Data records
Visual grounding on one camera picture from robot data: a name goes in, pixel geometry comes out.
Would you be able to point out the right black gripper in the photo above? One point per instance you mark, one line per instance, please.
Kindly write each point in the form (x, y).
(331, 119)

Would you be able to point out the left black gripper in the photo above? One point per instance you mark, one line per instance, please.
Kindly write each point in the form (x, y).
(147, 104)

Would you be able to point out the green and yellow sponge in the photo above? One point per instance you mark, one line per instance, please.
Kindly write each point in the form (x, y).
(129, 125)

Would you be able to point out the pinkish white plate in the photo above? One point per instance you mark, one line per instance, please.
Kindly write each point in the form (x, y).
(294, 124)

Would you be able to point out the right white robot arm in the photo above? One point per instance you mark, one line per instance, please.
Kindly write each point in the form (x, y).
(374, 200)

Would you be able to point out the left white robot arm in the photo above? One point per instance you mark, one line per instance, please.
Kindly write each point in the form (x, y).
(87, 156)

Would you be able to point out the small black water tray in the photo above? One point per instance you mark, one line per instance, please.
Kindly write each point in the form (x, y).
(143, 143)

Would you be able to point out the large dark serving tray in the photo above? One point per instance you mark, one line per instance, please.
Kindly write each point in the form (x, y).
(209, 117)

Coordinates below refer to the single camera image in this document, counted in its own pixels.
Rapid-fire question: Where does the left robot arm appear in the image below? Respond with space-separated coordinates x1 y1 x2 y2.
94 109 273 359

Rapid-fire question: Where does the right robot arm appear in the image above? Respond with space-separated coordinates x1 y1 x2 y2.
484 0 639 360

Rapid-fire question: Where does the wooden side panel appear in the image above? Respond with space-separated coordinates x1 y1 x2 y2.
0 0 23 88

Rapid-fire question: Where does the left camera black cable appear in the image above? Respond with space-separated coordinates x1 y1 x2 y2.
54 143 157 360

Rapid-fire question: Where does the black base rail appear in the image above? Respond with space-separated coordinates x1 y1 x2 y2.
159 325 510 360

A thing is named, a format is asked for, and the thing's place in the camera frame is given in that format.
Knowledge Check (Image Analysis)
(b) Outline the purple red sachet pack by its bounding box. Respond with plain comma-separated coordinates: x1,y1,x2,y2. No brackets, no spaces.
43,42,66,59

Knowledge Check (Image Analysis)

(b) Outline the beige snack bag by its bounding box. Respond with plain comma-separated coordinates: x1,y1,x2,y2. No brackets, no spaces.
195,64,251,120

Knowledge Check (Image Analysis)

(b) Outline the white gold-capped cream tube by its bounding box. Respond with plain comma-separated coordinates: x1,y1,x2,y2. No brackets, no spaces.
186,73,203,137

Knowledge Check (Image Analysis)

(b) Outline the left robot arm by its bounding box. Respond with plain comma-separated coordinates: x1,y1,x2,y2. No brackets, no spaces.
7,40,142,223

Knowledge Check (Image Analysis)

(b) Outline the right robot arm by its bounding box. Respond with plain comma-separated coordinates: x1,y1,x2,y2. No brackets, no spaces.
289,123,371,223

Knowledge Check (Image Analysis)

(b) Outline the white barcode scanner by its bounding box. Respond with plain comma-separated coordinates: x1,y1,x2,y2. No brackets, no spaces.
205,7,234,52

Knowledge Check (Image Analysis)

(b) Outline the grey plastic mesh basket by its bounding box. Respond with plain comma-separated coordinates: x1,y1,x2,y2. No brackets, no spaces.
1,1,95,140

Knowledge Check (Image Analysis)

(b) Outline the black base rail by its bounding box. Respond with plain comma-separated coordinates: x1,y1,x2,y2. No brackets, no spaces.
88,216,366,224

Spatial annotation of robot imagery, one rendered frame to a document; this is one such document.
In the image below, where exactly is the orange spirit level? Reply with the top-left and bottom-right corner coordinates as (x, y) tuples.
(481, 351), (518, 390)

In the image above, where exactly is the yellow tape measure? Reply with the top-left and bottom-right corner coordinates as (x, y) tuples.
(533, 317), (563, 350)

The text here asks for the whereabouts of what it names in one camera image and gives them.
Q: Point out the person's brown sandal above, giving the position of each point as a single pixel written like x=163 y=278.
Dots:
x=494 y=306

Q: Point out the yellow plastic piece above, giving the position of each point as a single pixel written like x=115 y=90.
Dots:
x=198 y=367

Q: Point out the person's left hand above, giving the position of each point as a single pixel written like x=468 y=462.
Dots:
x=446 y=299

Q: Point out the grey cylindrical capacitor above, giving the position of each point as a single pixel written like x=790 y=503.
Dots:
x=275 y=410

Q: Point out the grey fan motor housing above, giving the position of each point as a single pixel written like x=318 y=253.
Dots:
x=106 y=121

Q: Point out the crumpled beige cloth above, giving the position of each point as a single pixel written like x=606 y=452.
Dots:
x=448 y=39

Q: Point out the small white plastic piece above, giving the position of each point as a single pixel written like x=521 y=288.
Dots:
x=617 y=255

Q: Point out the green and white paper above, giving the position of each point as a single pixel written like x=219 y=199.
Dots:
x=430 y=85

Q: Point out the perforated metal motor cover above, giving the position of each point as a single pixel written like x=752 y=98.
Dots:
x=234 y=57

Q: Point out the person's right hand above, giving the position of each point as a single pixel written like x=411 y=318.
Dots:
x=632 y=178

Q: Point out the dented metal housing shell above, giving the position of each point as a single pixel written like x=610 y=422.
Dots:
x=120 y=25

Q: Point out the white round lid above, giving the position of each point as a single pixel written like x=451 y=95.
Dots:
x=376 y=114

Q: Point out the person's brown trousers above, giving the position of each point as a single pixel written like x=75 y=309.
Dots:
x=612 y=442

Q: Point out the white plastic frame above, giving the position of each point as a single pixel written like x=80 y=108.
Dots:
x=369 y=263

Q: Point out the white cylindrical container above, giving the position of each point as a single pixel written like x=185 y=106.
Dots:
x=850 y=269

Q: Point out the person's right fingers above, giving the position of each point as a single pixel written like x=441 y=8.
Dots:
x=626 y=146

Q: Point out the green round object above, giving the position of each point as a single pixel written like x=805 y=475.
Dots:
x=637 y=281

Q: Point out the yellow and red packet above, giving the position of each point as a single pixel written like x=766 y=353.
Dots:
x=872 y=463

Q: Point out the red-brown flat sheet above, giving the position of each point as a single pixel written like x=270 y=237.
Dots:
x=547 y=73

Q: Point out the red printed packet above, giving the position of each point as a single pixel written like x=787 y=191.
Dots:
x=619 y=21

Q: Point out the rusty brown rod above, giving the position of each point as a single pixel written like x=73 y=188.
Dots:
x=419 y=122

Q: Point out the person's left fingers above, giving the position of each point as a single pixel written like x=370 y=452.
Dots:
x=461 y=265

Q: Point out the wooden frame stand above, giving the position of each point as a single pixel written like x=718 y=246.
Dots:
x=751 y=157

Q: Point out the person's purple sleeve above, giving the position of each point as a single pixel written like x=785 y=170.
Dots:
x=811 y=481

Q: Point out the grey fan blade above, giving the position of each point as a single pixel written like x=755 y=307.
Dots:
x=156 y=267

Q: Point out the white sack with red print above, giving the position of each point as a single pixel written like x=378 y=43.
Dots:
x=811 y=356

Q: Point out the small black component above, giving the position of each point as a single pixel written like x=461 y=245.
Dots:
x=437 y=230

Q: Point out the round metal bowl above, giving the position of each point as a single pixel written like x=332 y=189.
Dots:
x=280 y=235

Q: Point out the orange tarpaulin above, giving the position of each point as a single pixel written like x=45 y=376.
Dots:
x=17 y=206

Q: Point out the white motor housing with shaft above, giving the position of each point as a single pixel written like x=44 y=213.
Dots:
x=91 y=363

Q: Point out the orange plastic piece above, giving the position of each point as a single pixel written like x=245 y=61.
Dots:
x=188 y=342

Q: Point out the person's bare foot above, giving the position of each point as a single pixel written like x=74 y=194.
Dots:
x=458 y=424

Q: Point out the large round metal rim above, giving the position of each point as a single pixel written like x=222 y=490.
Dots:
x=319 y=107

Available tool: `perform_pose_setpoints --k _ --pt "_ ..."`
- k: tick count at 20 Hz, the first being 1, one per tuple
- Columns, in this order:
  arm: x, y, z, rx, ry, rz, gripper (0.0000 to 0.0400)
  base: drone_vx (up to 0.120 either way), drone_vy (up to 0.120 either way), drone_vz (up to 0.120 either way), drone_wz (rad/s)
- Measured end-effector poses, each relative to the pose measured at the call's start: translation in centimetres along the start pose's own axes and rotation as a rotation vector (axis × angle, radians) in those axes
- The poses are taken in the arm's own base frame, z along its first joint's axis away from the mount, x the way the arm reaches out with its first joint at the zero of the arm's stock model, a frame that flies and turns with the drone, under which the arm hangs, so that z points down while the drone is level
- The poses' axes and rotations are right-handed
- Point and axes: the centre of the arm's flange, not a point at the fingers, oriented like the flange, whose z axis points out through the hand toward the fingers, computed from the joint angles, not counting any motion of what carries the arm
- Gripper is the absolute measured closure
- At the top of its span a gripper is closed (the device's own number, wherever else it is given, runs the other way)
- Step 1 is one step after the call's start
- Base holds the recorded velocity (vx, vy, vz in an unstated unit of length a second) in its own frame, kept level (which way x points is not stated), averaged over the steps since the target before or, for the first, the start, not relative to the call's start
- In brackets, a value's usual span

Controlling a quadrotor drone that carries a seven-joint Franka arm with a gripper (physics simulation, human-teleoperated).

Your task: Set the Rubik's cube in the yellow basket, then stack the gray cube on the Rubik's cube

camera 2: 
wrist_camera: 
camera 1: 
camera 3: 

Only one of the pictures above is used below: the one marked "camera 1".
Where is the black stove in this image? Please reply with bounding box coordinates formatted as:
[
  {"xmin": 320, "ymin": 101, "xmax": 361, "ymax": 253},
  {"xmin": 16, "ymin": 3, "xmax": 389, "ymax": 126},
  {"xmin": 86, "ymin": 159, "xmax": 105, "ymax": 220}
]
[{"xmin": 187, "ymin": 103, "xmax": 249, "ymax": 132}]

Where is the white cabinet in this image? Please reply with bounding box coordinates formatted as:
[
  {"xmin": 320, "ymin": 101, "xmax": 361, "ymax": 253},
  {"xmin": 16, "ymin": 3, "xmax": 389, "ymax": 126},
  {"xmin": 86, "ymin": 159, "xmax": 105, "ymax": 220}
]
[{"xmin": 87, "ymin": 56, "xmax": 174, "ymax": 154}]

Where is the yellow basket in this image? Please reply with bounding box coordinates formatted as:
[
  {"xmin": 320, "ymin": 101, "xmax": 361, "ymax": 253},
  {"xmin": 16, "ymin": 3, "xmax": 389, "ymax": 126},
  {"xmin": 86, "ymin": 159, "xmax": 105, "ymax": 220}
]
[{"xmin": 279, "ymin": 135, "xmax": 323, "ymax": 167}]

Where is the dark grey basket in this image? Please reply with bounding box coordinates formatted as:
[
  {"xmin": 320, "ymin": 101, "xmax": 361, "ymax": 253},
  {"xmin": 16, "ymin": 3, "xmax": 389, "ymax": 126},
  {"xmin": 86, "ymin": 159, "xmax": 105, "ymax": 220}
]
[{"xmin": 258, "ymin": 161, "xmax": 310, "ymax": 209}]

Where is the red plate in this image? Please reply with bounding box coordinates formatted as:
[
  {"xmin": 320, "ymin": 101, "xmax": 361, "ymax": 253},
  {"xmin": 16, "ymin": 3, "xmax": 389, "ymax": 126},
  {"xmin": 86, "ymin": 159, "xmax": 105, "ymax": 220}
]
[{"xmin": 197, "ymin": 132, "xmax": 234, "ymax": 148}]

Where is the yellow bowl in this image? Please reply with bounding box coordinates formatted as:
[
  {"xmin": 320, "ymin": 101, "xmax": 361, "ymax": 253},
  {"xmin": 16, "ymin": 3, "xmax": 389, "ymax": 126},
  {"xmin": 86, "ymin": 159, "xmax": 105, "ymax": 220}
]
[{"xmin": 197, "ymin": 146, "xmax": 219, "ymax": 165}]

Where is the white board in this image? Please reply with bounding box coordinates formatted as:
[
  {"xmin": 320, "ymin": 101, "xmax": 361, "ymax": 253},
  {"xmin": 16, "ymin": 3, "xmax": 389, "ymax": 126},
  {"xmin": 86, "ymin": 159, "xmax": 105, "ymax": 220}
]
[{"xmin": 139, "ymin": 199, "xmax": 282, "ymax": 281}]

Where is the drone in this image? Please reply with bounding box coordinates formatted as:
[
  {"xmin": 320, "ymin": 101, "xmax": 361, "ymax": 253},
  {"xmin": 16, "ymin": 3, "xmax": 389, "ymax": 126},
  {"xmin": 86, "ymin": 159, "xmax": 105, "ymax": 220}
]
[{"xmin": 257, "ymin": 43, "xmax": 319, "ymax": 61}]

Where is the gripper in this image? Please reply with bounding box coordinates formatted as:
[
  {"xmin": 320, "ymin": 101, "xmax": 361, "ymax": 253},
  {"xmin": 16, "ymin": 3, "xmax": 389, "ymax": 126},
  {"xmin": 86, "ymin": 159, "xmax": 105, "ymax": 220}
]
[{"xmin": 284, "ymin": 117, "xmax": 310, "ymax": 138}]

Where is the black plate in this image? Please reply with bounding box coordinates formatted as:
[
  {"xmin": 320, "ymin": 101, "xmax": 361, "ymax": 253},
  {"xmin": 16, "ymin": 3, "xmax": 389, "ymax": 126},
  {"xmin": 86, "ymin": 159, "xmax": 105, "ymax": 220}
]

Required action
Above are the records; copy exactly the lines from the line with "Q: Point out the small black" through the line with "Q: Point out the orange tarpaulin", both included.

Response to the exercise
Q: Point out the small black component above, giving the position of each point as a single pixel written like x=461 y=245.
Dots:
x=437 y=230

Q: Point out the round metal bowl above, giving the position of each point as a single pixel written like x=332 y=189.
Dots:
x=280 y=235

Q: Point out the orange tarpaulin above, giving the position of each point as a single pixel written like x=45 y=376.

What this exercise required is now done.